> **PROVIDED RECORDS**
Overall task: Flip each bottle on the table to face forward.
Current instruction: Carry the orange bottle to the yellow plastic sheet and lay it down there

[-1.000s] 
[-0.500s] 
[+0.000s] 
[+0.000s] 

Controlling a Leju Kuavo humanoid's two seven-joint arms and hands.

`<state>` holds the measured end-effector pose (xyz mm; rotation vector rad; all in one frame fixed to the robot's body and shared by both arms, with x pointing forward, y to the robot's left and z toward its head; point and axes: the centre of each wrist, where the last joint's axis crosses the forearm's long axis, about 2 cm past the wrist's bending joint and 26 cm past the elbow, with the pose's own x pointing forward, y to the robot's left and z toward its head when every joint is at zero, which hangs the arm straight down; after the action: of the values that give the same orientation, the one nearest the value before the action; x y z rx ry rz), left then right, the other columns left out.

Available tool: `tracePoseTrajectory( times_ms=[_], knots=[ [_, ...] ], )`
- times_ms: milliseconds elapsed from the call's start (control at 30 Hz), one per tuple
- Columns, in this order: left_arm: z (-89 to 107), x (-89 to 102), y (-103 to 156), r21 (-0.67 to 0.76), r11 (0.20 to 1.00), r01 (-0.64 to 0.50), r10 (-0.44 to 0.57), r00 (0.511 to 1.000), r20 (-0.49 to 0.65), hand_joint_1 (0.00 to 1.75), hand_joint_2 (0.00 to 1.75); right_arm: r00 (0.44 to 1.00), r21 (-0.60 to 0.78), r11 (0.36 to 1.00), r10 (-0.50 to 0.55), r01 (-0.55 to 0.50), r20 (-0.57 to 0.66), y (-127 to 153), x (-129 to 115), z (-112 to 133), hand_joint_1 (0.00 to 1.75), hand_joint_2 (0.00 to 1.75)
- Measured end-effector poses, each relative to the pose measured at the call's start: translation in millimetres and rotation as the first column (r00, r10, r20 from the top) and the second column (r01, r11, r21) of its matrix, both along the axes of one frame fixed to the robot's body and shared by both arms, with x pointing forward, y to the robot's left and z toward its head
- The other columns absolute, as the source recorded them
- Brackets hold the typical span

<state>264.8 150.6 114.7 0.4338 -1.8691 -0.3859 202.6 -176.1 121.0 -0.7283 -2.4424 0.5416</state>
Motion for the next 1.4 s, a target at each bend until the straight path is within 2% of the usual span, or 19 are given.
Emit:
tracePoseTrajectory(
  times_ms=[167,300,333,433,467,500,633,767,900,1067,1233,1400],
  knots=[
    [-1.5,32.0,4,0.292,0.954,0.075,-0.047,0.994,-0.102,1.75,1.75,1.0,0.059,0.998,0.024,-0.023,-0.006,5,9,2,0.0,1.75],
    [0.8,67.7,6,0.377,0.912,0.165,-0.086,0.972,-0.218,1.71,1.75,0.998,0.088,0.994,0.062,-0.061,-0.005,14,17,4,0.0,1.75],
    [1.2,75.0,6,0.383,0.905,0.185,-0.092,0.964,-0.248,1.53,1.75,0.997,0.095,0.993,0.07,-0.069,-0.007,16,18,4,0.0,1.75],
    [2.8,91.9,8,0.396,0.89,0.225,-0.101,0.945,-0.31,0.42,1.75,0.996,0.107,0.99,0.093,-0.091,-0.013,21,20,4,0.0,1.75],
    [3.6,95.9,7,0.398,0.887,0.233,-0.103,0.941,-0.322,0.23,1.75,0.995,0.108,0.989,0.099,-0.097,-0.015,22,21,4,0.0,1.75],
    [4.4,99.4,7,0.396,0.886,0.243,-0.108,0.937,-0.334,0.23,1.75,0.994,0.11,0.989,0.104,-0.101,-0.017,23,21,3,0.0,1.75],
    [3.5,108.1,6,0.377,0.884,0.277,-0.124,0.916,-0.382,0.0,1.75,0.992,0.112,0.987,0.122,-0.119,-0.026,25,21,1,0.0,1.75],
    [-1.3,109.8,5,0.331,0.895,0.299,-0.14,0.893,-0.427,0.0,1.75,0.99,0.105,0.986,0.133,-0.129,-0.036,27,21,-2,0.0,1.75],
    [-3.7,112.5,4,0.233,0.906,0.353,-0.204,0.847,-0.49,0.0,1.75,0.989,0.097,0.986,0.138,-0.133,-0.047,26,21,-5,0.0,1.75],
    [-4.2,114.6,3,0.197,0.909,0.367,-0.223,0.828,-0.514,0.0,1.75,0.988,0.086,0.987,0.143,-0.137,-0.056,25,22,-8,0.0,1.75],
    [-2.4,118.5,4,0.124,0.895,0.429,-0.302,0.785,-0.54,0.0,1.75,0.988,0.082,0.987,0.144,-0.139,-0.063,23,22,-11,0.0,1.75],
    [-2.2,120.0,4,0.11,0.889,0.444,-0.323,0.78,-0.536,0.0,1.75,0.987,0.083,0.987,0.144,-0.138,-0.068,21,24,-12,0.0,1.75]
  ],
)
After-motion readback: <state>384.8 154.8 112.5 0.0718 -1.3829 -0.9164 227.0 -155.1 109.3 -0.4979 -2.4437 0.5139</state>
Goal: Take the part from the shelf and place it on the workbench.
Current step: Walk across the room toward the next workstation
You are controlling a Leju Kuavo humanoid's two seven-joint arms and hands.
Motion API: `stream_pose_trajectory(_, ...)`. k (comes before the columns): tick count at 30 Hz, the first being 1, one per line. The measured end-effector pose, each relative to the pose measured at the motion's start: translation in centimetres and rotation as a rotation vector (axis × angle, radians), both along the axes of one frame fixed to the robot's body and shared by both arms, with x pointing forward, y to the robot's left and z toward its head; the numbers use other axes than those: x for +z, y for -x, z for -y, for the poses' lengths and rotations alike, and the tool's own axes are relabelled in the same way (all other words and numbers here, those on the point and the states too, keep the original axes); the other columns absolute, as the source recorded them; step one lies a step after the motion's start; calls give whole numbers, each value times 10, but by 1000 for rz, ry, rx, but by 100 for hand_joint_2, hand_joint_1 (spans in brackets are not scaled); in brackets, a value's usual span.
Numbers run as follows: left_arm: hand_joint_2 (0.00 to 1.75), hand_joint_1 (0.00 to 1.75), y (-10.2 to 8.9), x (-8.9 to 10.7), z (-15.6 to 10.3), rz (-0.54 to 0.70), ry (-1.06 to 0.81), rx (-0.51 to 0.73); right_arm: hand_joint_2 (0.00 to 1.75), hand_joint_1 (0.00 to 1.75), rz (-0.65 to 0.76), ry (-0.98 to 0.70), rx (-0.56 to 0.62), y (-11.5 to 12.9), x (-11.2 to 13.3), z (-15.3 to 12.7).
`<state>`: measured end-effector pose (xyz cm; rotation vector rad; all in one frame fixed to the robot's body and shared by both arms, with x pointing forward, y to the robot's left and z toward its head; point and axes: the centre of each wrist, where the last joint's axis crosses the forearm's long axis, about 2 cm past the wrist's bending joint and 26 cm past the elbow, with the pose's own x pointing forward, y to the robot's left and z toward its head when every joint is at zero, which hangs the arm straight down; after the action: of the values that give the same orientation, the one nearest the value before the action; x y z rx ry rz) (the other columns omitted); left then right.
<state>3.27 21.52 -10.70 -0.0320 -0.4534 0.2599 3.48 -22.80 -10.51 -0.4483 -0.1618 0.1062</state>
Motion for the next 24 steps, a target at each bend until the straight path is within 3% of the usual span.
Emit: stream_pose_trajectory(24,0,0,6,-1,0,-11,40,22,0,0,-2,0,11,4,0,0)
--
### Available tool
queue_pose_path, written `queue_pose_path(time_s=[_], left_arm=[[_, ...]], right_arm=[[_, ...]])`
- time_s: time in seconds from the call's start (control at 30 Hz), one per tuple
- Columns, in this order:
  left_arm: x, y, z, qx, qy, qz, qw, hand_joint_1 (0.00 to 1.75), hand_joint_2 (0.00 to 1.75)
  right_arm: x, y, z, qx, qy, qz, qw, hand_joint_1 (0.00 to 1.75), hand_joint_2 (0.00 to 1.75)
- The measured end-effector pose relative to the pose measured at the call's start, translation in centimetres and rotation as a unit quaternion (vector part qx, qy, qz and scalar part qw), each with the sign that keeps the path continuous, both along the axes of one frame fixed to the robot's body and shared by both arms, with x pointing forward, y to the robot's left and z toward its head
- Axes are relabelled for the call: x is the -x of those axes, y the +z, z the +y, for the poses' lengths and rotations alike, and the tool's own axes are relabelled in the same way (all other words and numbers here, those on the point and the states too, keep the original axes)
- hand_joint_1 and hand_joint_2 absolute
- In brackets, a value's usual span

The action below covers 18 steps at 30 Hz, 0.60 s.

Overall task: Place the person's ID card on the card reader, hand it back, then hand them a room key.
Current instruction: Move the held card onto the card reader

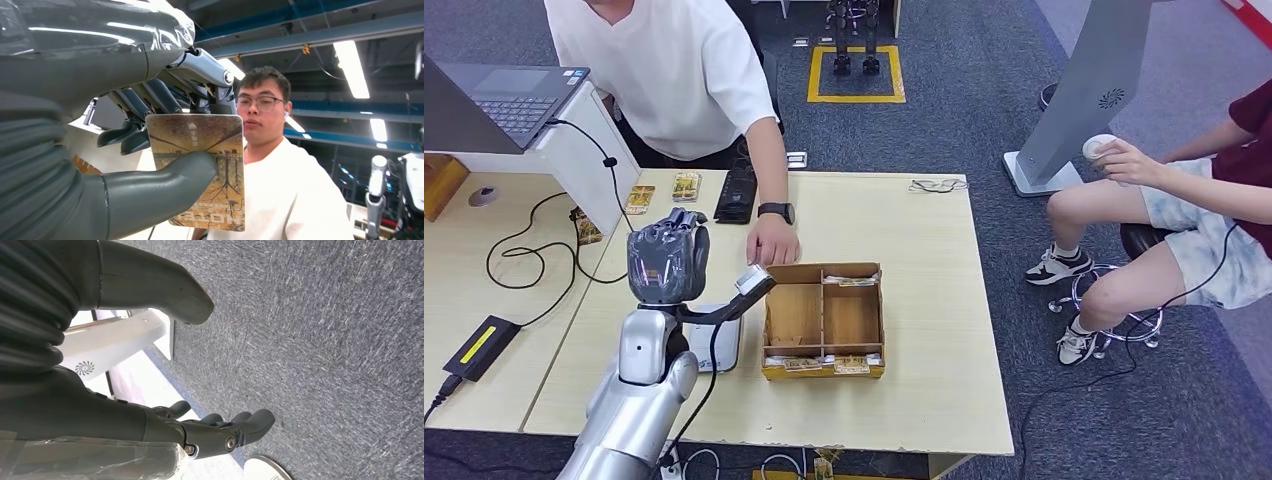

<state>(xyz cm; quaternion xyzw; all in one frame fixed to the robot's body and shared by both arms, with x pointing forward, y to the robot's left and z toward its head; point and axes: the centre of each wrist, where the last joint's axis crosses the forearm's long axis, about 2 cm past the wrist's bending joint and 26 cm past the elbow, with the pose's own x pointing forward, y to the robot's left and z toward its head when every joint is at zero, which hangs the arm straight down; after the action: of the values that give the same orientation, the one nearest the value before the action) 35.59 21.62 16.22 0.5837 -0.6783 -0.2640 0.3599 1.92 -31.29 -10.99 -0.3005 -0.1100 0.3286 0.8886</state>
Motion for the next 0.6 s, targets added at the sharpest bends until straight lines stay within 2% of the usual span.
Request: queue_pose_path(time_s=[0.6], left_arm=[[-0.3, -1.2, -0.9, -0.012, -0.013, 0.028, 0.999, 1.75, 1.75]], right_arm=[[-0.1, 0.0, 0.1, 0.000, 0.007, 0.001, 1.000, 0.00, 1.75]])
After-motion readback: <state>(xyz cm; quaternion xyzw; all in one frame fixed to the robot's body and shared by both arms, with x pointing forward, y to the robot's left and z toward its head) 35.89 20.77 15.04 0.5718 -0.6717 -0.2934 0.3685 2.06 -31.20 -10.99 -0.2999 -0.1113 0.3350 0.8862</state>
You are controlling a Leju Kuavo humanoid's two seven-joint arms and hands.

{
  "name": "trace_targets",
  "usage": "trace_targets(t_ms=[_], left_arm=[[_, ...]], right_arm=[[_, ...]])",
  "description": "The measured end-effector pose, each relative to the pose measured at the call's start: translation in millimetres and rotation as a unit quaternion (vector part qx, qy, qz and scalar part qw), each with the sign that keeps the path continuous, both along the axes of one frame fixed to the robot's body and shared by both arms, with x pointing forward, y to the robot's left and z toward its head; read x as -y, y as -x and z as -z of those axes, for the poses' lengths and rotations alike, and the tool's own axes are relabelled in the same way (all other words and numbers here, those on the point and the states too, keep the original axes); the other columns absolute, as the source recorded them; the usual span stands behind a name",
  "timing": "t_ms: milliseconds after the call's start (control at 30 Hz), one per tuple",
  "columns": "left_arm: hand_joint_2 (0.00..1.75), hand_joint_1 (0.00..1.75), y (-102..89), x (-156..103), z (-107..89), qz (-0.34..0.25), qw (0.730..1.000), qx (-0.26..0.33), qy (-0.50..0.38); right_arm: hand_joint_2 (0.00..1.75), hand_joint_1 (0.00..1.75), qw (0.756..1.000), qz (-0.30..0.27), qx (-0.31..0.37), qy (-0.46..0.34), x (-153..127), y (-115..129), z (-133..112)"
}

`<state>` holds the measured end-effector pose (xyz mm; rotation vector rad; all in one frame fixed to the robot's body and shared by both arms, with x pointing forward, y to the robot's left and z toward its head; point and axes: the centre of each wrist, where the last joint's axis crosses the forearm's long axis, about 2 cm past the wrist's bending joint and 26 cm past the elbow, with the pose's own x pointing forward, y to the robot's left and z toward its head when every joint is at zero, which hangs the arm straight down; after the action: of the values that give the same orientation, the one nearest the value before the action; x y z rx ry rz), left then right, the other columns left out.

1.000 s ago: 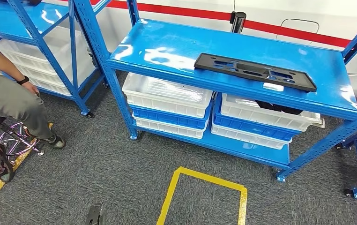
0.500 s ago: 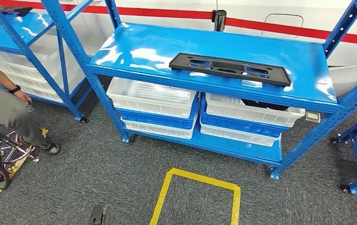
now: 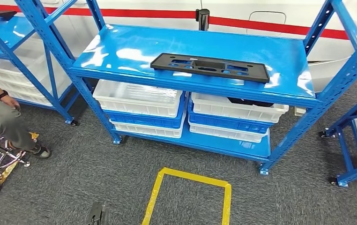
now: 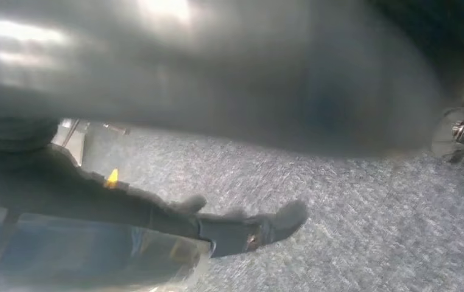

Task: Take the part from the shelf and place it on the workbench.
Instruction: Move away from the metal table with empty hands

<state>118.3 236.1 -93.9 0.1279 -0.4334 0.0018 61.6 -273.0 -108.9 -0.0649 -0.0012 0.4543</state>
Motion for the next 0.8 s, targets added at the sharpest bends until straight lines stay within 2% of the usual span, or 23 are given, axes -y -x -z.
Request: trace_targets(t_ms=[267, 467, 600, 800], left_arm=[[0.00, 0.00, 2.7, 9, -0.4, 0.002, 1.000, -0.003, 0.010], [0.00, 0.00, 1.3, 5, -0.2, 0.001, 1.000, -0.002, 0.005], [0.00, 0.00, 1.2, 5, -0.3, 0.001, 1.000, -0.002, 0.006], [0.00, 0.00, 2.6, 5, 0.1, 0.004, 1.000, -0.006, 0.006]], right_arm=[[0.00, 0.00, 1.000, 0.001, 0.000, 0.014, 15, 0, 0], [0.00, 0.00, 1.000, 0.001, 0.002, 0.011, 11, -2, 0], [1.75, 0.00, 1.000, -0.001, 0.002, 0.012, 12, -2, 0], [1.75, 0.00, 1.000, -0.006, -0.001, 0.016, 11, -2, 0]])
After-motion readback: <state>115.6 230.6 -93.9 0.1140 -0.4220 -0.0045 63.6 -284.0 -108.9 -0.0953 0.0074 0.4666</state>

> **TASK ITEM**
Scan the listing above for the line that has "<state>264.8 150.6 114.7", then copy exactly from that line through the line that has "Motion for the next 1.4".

> **RESPONSE TO THE EXERCISE**
<state>264.8 150.6 114.7 0.4338 -1.8691 -0.3859 202.6 -176.1 121.0 -0.7283 -2.4424 0.5416</state>
Motion for the next 1.4 s, a target at each bend until the straight path is within 2% of the usual span, or 19 are given.

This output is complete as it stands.